Mila lo comprendió. Rosa no podía romper aquella cadena. De otro modo, el mundo entero ya no se sostendría, las cancelas que todavía lo protegían se abrirían y darían paso a los Hacedores del Mal, y este último finalmente se extendería por doquier. Ellos eran la última vanguardia en aquella lucha y, aunque iban perdiendo, no tenían intención alguna de abandonar.
Entraron en el Estudio todos juntos. Boris se detuvo para cerrar la puerta, luego los alcanzó y los encontró inmóviles en el pasillo, como hipnotizados. No entendió qué ocurría hasta que entrevió, por un hueco entre sus hombros, el cuerpo tendido en el suelo. Sarah Rosa gritó. Mila se volvió porque no podía mirarlo. Stern se santiguó. Gavila no consiguió hablar.
Caroline, la quinta.
Y, esta vez, el cadáver de la niña era para ellos.
CÁRCEL DE DISTRITO PENITENCIARIO Nº 45
Informe nº 2 del director, Sr. Alphonse Bérenger.
16 de diciembre del año en curso
A la atención de la oficina del procurador general, J. B. Marin
En la persona del viceprocurador, Matthew Sedris
Asunto: RESULTADO INSPECCIÓN — CONFIDENCIAL
Distinguido Sr.
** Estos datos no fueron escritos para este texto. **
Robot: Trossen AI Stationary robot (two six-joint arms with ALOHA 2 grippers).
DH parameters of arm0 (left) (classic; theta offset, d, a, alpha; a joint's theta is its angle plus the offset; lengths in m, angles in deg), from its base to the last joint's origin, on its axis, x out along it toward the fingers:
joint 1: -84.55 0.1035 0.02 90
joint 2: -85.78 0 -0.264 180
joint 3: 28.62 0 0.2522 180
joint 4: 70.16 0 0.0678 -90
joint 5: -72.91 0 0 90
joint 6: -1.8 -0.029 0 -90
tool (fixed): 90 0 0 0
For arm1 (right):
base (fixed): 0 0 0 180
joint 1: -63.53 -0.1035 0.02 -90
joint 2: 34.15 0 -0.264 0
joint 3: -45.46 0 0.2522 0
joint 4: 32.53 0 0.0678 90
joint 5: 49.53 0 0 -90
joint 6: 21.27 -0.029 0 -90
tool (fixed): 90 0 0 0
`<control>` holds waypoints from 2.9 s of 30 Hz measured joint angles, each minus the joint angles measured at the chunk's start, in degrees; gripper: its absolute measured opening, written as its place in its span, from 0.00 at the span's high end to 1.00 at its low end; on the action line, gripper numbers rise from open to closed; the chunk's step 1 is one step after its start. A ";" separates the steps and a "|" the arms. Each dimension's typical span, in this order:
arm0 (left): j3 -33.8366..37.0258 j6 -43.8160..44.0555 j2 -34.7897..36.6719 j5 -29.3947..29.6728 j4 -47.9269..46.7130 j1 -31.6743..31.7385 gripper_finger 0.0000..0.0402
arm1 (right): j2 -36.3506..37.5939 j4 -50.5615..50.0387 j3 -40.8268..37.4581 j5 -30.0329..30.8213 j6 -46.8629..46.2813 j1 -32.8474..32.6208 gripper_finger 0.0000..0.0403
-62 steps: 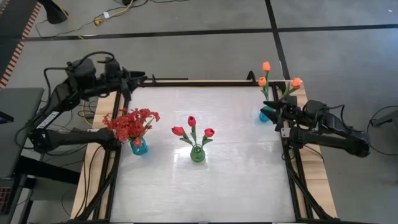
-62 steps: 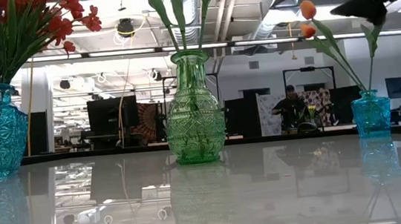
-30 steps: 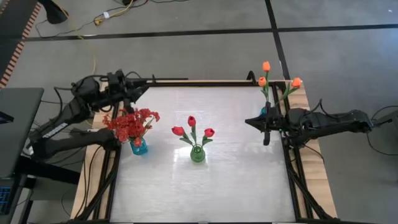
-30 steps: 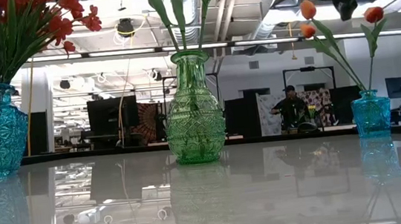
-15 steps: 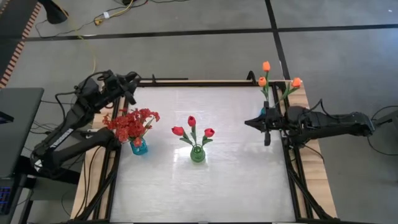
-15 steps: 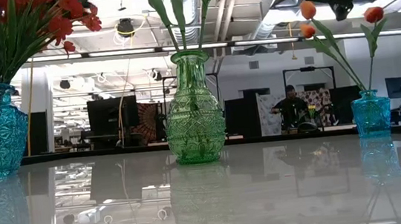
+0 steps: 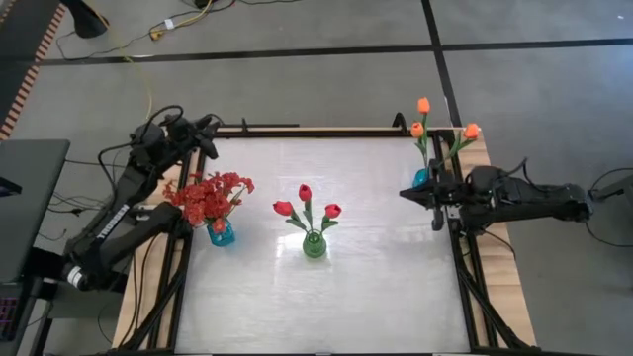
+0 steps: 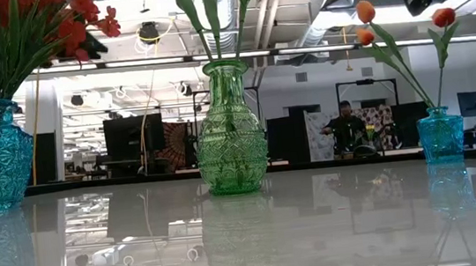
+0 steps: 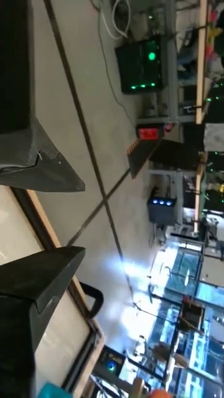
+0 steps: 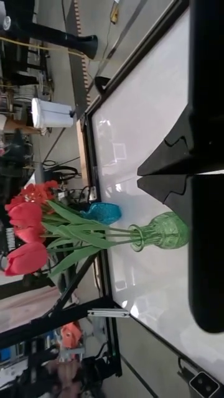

Sedris:
La presente es para informarle de que la inspección de la celda de aislamiento del preso RK-357/9 se efectuó, por sorpresa, anoche.
Los guardias de la cárcel irrumpieron en ella para reunir material orgánico "perdido o dejado de manera voluntaria por el sujeto" para obtener su huella genética, siguiendo al pie de la letra las recomendaciones de su despacho.
Le comunico que, con gran estupor, mis hombres se encontraron frente a una celda "inmaculada". Por ello hemos tenido la impresión de que el preso RK-357/9 nos estaba esperando. Supongo que se mantiene constantemente alerta y que ha previsto y calculado cada uno de nuestros movimientos.
Temo que, sin un error del preso o un cambio en las circunstancias actuales, será bastante difícil llegar a resultados concretos.
Quizá sólo nos quede una única posibilidad para desvelar el misterio. Nos hemos percatado de que, algunas veces, el preso RK-357/9, quizá también a causa de su aislamiento, habla solo. Parecen desvaríos, pero pronunciados en voz baja, así que creemos oportuno esconder, previo consentimiento de usted, un micrófono en la celda para grabar sus palabras.
Obviamente, no renunciaremos a repetir más veces las inspecciones por sorpresa para obtener su ADN.
Someto a su atención una última observación: el sujeto siempre está tranquilo y disponible. Nunca se queja y no parece molesto por nuestros intentos de inducirlo a error.
No nos queda mucho tiempo. Dentro de ochenta y seis días no tendremos otra elección que volver a dejarlo en libertad.